Светлеет. Светло… Загорелись от первого солнца купола Василия Блаженного. Зевая, подхватывают отблески утра окна жилых домов. Пораженные, не понимая, что же это такое нынче с ними творится, стоят на постах молодые милиционеры, охваченные смутным предчувствием счастья.
Минута! И вот уж выскочила из-за угла поливочная машина… Грузовик. И еще один.
Побелел край неба. Звякнул трамвай. Хлынули на улицу москвичи.
Они переполнят сейчас метро, троллейбусы и автобусы, заслонят Москву, заслонят утро.
Но разве им заслонить весну?
Она не спала всю ночь. Работала. Она снимет свой номерок в проходной года только тогда, когда повесит на табель свой номерок — лето.

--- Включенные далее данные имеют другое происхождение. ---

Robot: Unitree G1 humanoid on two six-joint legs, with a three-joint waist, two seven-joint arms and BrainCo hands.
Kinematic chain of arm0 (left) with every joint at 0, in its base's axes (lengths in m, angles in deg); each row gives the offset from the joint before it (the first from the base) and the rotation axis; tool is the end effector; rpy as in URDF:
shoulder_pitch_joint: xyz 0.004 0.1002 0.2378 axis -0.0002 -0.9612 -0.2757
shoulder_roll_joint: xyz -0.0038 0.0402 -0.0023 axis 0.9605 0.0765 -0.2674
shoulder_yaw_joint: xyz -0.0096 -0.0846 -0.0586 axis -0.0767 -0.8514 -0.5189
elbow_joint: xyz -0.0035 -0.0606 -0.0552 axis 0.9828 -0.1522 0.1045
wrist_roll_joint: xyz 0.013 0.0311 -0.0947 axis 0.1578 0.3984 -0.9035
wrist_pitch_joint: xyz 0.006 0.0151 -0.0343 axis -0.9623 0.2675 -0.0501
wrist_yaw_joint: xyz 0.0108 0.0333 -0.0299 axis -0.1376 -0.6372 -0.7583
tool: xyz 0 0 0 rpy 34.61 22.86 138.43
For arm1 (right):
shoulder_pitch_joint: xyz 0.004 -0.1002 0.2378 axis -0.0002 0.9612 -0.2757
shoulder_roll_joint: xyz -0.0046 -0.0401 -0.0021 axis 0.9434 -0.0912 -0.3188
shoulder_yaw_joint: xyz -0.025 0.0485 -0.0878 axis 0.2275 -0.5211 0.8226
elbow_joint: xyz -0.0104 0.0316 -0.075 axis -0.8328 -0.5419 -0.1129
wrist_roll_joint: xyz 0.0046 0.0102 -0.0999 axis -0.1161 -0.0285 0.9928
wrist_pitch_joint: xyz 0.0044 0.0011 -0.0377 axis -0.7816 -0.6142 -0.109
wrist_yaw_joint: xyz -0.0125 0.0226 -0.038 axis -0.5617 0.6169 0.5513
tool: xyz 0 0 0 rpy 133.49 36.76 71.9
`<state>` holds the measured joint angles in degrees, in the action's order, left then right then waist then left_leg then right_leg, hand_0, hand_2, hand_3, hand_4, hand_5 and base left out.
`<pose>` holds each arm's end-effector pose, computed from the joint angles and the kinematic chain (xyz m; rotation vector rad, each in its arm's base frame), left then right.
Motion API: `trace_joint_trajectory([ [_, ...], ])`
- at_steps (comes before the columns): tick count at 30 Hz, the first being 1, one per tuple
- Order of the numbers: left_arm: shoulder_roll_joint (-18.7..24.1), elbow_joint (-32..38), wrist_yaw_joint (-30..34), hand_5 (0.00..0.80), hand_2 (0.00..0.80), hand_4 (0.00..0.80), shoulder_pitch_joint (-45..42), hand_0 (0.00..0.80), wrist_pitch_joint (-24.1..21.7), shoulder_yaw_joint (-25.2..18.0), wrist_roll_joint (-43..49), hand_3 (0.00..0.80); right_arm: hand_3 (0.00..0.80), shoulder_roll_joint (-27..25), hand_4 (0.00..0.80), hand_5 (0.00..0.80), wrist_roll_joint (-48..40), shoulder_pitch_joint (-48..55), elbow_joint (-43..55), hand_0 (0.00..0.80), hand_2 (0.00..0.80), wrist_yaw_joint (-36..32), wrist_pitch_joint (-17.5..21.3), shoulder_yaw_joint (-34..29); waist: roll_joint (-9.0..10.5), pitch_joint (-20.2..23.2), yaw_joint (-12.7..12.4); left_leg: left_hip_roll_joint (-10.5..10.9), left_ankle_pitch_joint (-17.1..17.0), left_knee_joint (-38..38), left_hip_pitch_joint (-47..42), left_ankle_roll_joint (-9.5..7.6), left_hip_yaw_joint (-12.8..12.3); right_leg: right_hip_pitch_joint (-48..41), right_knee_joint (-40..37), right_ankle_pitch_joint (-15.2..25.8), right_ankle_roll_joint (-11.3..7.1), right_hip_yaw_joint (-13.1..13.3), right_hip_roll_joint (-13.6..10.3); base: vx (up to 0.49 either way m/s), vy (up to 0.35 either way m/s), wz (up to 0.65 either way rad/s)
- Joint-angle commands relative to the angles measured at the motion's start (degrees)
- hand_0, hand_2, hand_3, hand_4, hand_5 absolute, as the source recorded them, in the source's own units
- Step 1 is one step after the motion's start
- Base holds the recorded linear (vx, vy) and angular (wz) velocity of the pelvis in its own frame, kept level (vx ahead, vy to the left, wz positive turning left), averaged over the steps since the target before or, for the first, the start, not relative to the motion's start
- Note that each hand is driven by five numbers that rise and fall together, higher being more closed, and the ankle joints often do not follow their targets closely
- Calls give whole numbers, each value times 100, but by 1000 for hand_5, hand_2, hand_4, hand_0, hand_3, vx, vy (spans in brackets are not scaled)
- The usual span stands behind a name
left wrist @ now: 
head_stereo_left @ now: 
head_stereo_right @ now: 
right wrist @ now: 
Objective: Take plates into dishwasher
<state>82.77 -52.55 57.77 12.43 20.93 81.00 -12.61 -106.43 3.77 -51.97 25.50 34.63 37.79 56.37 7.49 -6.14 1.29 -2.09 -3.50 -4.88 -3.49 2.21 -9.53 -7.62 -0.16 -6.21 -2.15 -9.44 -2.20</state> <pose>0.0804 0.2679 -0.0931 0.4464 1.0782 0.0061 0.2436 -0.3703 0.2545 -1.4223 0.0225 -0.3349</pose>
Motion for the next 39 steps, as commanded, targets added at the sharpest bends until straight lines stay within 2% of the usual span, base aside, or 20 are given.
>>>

Она работяга, весна. Ни одно деревце, ни один лопух не обойдены ею.
Набухла каждая древесная почка. А запахи?.. Плохо разве она поработала над их оттенками?.. А человечьи лица?
Но она не тщеславна. Нет. Не честолюбива. А всего лишь старательна. Труд ее — труд высококвалифицированный. И темпов она не снизит, независимо от наших вздохов, влюбленностей и переэкзаменовок.
— Весна! — сказала Кира.
И на этот раз не солгала. Рядом с ней, над ней, под ее ногами — со сбитым каблуком левой туфли — была весна.
— А нет ли билетика лишнего? — унижалась очередь.
— Биле-етик. Биле-етик… Нет ли билетика?
В фойе был джаз. Дирижер, искусно просияв унылым своим лицом, объявил солистку.
Она вышла на авансцену, немолодая, усталая… И приступила к делу: улыбнулась губами, накрашенными нежно-лиловой помадой.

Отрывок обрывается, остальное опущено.